Below are the records; collect from them each line containing the string "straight".

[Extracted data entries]
--- --- ---

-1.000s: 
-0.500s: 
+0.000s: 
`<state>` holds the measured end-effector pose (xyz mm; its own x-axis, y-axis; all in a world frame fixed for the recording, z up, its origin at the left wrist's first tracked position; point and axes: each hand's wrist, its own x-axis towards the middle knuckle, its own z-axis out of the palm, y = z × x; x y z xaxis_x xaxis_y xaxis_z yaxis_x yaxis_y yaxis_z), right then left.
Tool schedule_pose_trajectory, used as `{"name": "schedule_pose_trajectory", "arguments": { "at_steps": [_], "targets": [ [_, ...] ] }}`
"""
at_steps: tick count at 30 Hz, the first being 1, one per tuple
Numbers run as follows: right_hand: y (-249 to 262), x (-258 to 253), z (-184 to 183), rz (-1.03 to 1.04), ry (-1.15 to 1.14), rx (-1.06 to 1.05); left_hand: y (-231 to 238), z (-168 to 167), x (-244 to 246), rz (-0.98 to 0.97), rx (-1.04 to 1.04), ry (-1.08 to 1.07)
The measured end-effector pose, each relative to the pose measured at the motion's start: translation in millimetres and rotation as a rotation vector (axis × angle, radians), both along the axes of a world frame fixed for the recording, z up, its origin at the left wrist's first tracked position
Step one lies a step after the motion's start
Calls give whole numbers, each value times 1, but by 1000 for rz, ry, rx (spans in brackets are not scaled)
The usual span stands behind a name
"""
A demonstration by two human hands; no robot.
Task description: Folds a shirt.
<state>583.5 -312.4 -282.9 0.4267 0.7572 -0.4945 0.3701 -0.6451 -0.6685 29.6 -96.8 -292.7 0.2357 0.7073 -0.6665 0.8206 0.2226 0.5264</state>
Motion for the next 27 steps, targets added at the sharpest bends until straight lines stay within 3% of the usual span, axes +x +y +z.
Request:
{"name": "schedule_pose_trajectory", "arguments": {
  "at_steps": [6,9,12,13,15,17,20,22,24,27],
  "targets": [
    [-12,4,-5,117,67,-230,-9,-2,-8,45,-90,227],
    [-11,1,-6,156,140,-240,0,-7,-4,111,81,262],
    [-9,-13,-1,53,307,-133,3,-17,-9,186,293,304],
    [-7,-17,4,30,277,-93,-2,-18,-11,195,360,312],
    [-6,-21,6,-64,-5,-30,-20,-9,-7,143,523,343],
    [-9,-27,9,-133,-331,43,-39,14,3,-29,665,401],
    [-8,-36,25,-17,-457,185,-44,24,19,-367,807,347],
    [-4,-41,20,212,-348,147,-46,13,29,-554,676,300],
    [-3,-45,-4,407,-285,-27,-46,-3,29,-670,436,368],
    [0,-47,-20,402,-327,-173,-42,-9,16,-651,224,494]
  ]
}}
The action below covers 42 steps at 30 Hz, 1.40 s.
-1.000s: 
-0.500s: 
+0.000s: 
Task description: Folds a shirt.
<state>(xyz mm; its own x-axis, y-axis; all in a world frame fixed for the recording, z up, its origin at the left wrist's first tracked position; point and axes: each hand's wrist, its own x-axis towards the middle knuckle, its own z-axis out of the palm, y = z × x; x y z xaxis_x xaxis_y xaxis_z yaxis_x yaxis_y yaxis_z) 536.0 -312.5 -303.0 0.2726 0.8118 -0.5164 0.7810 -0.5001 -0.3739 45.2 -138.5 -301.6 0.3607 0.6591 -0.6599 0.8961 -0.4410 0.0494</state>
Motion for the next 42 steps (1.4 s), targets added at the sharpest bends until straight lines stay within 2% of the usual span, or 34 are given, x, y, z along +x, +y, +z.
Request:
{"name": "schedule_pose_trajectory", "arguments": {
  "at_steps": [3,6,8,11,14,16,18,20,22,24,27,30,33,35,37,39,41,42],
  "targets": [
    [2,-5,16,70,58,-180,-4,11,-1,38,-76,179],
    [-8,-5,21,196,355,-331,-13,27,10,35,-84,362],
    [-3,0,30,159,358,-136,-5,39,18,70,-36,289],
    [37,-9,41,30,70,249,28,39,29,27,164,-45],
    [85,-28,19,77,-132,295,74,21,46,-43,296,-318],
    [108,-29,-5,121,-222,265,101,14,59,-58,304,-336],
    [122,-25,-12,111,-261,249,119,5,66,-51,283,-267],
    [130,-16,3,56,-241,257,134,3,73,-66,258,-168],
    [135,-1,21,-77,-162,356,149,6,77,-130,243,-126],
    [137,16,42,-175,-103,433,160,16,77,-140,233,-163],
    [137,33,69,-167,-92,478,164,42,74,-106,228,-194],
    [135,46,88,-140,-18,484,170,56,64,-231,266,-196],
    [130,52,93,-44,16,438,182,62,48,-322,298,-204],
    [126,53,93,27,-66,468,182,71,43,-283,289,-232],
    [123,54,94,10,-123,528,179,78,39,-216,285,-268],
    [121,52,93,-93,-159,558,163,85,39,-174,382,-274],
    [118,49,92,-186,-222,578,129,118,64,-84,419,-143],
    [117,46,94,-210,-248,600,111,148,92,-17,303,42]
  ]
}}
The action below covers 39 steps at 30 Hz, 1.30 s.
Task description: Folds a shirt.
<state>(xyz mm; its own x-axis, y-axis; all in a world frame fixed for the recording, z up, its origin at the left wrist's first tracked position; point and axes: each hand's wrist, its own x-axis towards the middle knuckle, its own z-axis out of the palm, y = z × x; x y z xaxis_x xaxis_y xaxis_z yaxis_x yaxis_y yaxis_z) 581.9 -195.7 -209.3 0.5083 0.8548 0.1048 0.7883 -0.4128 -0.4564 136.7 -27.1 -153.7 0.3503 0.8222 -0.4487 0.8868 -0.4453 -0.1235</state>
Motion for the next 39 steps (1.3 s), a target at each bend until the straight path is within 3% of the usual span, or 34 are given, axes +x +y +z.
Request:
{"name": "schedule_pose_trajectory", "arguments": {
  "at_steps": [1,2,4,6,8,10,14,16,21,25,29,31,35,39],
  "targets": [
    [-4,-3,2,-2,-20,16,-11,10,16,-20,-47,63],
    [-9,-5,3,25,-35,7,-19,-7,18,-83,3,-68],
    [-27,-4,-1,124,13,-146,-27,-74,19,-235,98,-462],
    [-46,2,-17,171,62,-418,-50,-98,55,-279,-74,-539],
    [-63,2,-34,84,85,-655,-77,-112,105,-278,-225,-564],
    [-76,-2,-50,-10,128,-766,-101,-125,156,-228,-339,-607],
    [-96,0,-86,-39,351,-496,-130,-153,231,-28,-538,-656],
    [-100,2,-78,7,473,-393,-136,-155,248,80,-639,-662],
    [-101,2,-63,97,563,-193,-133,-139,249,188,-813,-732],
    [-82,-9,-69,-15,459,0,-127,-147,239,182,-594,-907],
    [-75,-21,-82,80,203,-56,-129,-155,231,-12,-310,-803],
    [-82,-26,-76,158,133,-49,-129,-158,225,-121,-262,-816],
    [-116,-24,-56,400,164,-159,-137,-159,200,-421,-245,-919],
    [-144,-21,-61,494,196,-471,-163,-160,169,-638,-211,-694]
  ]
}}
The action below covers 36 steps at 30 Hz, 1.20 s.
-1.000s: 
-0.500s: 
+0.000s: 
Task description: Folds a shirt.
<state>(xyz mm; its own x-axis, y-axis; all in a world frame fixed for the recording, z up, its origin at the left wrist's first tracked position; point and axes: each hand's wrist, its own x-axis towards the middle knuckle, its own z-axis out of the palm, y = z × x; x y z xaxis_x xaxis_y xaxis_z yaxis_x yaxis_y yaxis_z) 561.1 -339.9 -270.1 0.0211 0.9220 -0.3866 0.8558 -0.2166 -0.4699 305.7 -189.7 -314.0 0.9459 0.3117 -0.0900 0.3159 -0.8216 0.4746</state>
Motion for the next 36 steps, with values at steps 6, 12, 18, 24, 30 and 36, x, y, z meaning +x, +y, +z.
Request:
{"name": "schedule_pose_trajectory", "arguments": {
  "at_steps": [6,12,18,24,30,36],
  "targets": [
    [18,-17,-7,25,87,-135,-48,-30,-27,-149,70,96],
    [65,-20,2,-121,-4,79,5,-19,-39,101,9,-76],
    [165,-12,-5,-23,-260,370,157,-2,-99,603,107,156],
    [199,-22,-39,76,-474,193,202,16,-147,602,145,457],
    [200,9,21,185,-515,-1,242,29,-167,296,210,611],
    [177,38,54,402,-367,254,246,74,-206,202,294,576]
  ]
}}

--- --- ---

Output for this task —
Motion for the next 27 steps, targets added at the sharpest bends until straight lines stay within 3% of the usual span, axes +x +y +z.
Motion for the next 42 steps (1.4 s), targets added at the sharpest bends until straight lines stay within 2% of the usual span, or 34 are given, x, y, z along +x, +y, +z.
Motion for the next 39 steps (1.3 s), a target at each bend until the straight path is within 3% of the usual span, or 34 are given, axes +x +y +z.

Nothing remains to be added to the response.